··· The data
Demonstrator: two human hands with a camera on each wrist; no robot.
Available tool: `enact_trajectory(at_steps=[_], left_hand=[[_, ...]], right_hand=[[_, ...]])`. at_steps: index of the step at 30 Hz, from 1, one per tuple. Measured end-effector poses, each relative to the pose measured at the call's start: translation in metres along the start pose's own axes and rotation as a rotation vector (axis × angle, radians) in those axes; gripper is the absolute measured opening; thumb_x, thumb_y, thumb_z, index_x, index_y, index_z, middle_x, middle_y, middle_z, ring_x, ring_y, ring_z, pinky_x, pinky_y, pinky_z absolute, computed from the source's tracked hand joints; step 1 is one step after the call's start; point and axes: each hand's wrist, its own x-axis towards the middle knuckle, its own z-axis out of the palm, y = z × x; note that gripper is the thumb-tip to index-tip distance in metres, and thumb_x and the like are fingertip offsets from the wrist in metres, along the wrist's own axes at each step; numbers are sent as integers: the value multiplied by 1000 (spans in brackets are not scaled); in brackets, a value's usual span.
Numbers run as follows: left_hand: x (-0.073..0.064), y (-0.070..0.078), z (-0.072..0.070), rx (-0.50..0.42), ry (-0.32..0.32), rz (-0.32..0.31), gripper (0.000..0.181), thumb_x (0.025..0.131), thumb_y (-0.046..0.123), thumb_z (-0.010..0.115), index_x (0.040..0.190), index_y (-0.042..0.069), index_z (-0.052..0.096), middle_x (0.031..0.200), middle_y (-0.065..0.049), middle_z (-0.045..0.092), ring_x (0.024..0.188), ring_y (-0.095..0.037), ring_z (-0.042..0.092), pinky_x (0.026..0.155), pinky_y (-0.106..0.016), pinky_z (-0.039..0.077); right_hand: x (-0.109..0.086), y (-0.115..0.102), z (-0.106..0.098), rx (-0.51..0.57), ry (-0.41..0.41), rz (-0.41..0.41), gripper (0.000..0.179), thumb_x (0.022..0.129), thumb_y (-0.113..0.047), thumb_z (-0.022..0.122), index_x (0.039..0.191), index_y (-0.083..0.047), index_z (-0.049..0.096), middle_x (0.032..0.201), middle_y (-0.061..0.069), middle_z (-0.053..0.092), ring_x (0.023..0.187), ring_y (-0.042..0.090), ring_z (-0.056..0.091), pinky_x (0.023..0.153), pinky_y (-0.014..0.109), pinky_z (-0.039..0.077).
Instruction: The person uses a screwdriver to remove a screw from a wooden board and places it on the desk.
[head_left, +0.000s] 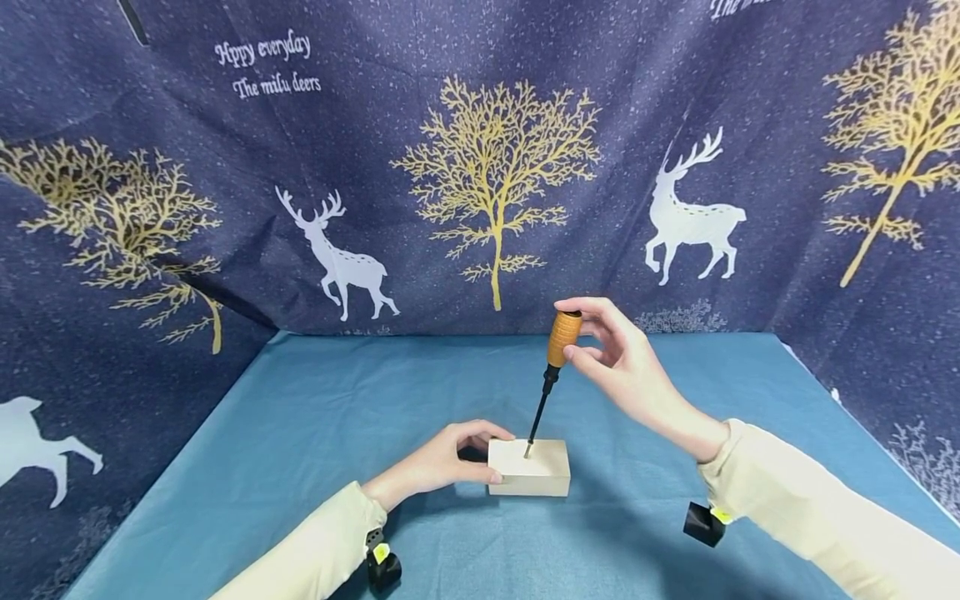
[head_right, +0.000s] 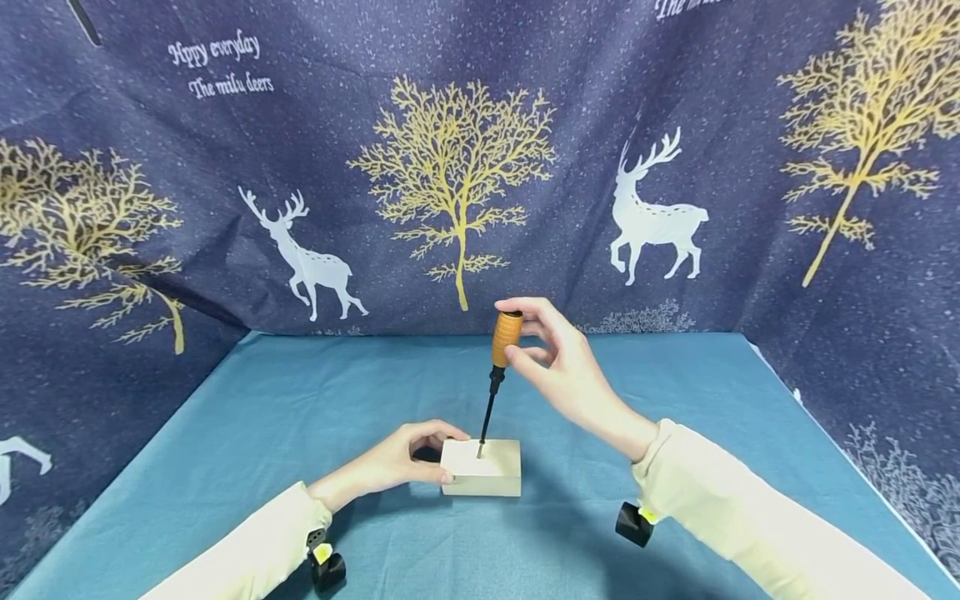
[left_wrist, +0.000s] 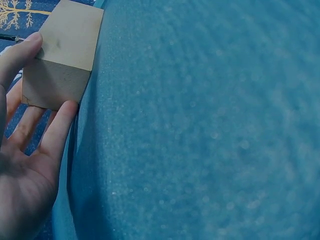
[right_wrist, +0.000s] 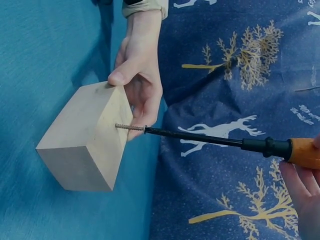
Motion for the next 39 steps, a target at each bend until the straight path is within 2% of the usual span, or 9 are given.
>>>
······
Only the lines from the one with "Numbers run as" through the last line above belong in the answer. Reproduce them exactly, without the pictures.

■ Expected output ■
Numbers run as follows: left_hand: x (-0.073..0.064), y (-0.070..0.078), z (-0.072..0.070), rx (-0.50..0.42), ry (-0.32..0.32), rz (-0.32..0.31), gripper (0.000..0.181), thumb_x (0.025..0.131), thumb_y (-0.046..0.123), thumb_z (-0.010..0.115), index_x (0.040..0.190), index_y (-0.042..0.069), index_z (-0.052..0.096), middle_x (0.031..0.200), middle_y (-0.065..0.049), middle_z (-0.045..0.092), ring_x (0.024..0.188), ring_y (-0.095..0.037), ring_z (-0.042..0.092), pinky_x (0.026..0.155), pinky_y (-0.106..0.016), pinky_z (-0.039..0.077); right_hand: x (-0.109..0.086), y (-0.115..0.102), z (-0.106..0.098), rx (-0.51..0.57), ry (-0.41..0.41), rz (-0.41..0.41), gripper (0.000..0.179), thumb_x (0.022..0.129), thumb_y (-0.113..0.047), thumb_z (-0.022..0.122), index_x (0.039..0.191), index_y (-0.083..0.047), index_z (-0.049..0.096), middle_x (0.032..0.201), middle_y (-0.061..0.069), middle_z (-0.053..0.092), ring_x (0.023..0.187), ring_y (-0.042..0.090), ring_z (-0.056..0.091), pinky_x (0.023..0.153), pinky_y (-0.014..0.109), pinky_z (-0.039..0.077).
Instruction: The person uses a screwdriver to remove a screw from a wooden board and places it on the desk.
[head_left, +0.000s] 
[head_right, +0.000s] 
[left_wrist, +0.000s] 
[right_wrist, +0.000s] 
Motion for the next 39 steps, a target at each bend until the straight path is within 2% of the usual span, or 9 are given.
>>>

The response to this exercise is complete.